CHICAGO -- Gov. Pat Quinn on Saturday signed into law a measure barring the public from knowing who holds a firearm owner identification card in Illinois.
The bill, passed overwhelmingly by Illinois lawmakers in May, was a victory for gun owners who say they have a right to privacy over open-government advocates who say such records should not be secret.
Quinn, who has said he agreed that the information should remain confidential, offered no immediate public comment Saturday, quietly announcing the bill signing by email to news outlets.
In a 42-1 vote, the Senate passed a measure overturning a ruling by Attorney General Lisa Madigan’s office that said the names are public under the state’s open records law. Madigan’s office issued the decree earlier this year after the Illinois State Police refused to release to The Associated Press the names of 1.3 million people who are registered to own firearms.
The AP’s request set off howls of protests from gun owners and the state police, who said they feared criminals would use the information to steal guns or target those who weren’t armed.

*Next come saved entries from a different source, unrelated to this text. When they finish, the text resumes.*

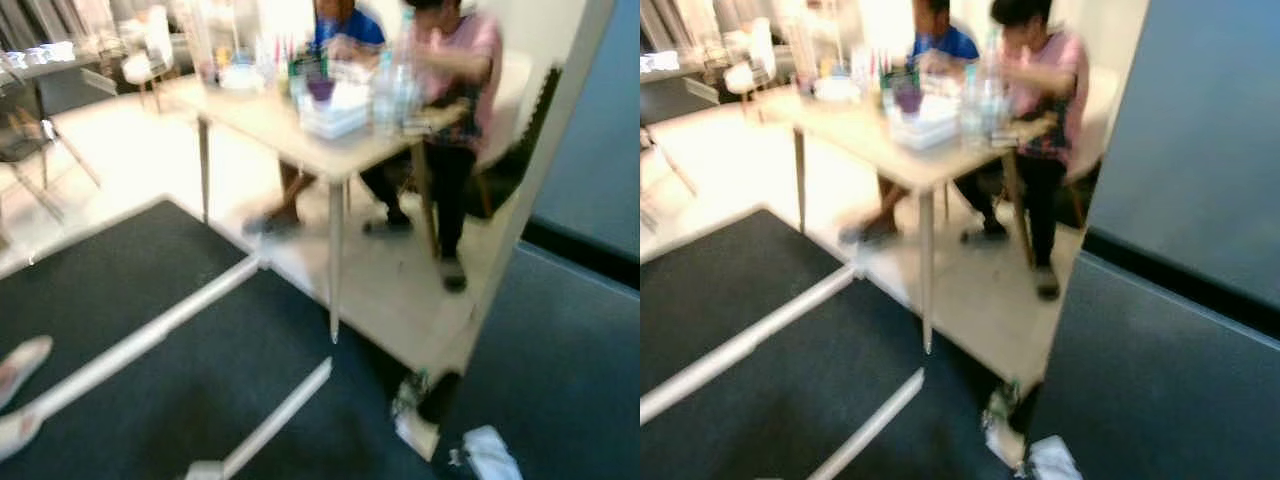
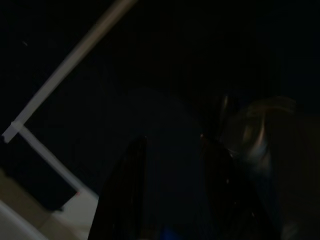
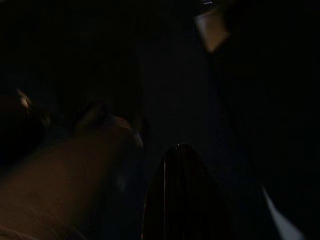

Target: Restocking fridge

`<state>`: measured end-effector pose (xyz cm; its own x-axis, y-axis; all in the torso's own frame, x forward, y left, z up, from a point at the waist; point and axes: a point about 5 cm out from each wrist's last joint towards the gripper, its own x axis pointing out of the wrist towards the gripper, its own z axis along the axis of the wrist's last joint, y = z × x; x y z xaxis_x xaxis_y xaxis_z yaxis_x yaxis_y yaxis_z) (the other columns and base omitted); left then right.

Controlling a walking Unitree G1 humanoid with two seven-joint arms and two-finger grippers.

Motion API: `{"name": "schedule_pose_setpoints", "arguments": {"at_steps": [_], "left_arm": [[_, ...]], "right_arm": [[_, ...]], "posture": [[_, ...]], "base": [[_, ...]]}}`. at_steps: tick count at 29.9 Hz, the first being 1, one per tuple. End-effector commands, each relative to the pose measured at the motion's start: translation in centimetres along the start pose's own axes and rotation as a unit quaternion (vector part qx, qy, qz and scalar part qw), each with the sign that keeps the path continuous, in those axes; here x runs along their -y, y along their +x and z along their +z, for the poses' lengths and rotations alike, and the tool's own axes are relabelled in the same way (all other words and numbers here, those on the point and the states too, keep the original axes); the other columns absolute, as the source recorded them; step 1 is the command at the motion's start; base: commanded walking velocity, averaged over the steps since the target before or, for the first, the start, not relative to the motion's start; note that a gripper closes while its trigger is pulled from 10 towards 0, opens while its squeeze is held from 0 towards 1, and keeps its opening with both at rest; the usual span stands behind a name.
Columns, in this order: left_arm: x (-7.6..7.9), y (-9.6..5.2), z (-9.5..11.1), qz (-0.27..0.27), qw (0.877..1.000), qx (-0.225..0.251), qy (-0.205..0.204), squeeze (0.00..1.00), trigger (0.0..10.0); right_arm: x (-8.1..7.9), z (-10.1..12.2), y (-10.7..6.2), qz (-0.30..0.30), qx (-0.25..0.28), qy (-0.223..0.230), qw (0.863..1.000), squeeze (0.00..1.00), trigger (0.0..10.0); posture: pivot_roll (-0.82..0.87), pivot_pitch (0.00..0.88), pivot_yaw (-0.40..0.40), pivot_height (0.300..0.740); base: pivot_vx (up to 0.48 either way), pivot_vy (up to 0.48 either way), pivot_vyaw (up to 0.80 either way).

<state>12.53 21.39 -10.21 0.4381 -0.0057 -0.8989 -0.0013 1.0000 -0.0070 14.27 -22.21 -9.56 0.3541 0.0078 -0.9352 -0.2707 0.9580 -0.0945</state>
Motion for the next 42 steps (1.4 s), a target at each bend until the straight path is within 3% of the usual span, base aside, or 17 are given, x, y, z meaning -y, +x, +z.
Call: {"name": "schedule_pose_setpoints", "arguments": {"at_steps": [1,15,32,42], "left_arm": [[0.0,-0.1,-1.1,0.001,1.000,-0.019,-0.002,0.00,10.0],[0.3,0.0,-0.5,0.000,1.000,-0.014,0.003,0.00,10.0],[0.4,-0.1,-1.3,-0.004,0.999,-0.033,0.021,0.00,10.0],[0.5,-0.1,-1.3,-0.006,0.999,-0.035,0.027,0.00,10.0]], "right_arm": [[0.0,0.3,0.0,0.000,0.003,-0.002,1.000,0.00,10.0],[-0.6,0.4,0.2,-0.002,0.007,0.007,1.000,0.00,10.0],[-0.7,0.1,0.2,-0.005,-0.003,0.014,1.000,0.00,10.0],[-1.7,1.3,0.4,0.000,0.002,0.006,1.000,0.00,10.0]], "posture": [[0.02,0.000,0.055,0.740],[0.02,0.000,0.070,0.740],[0.02,0.000,0.072,0.740],[0.02,0.000,0.069,0.740]], "base": [[0.000,0.000,0.75],[0.000,0.000,0.74],[0.142,0.000,0.00],[0.255,0.000,0.00]]}}
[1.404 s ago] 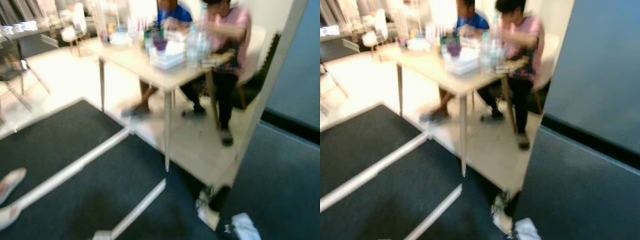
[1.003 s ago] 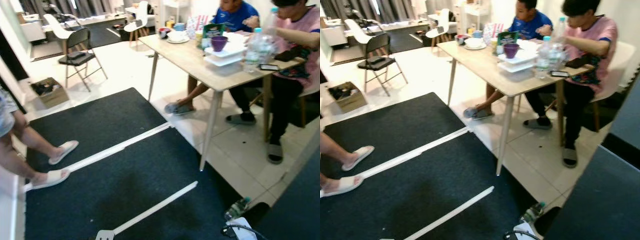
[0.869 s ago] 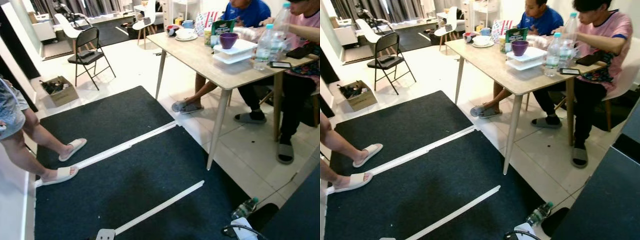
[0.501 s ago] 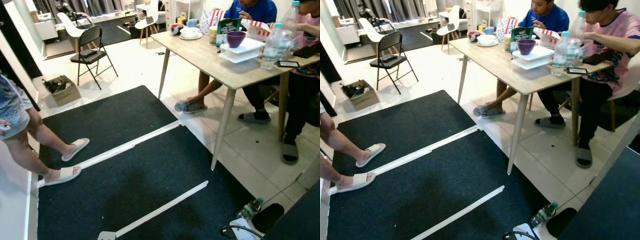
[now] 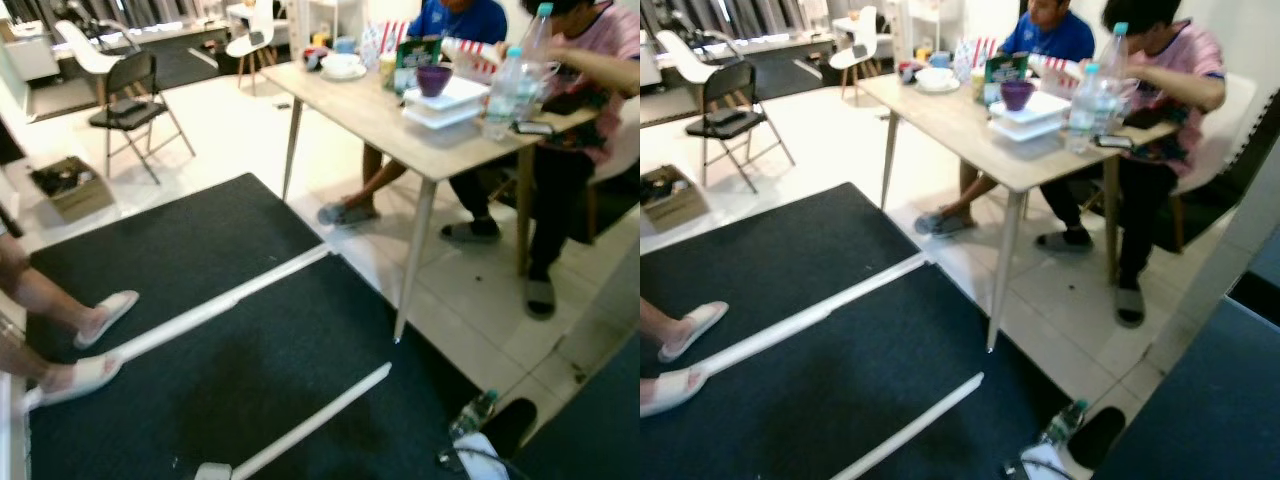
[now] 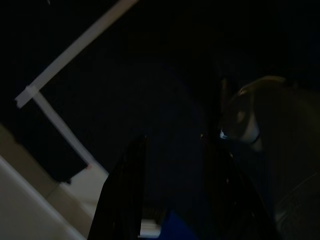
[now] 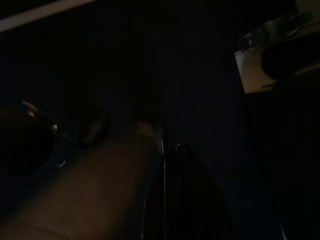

Madigan’s office said the State Police had given no proof to back up claims that releasing the names would endanger gun owners. She said the opinion applied only to permit holders’ names and the expiration dates on their permits, while addresses and phone numbers would remain private. The AP did not ask for cardholders’ addresses and sought the records to, among other things, review governmental action.
By prohibiting the names’ release, Illinois follows the lead of Florida and Tennessee, which shut off access to information about people with permits to carry concealed firearms after newspapers revealed significant lapses.
A newspaper investigation in south Florida published in 2007 found that 1,400 people given concealed-carry licenses in the first half of 2006 had earlier pleaded guilty or no contest to felonies. In Memphis, Tenn., a newspaper found at least 70 people in the metropolitan area with carry permits despite violent histories.
Brian Malte of the Brady Campaign to Prevent Gun Violence has said that if cardholders’ names are shielded from public scrutiny, “there needs to be assurances by government officials that they will audit the system to make sure it’s working as intended.”
“What is the mechanism, then, for Illinois state government to ensure the citizens that the permitting system is working as intended and that people aren’t slipping through the cracks?” Malte said.
Todd Vandermyde, the Illinois lobbyist for the National Rifle Association, said neither the media nor the general public has right to information on gun owners and suggested that lawmakers should not even have required FOID cards.
“It’s nobody’s business what I keep in my home,” he said. “It’s not my fault the state of Illinois requires me to get a license to exercise a constitutional right. Just because I choose to exercise it is no reason for the news or anyone else to be prodding around in my rights.”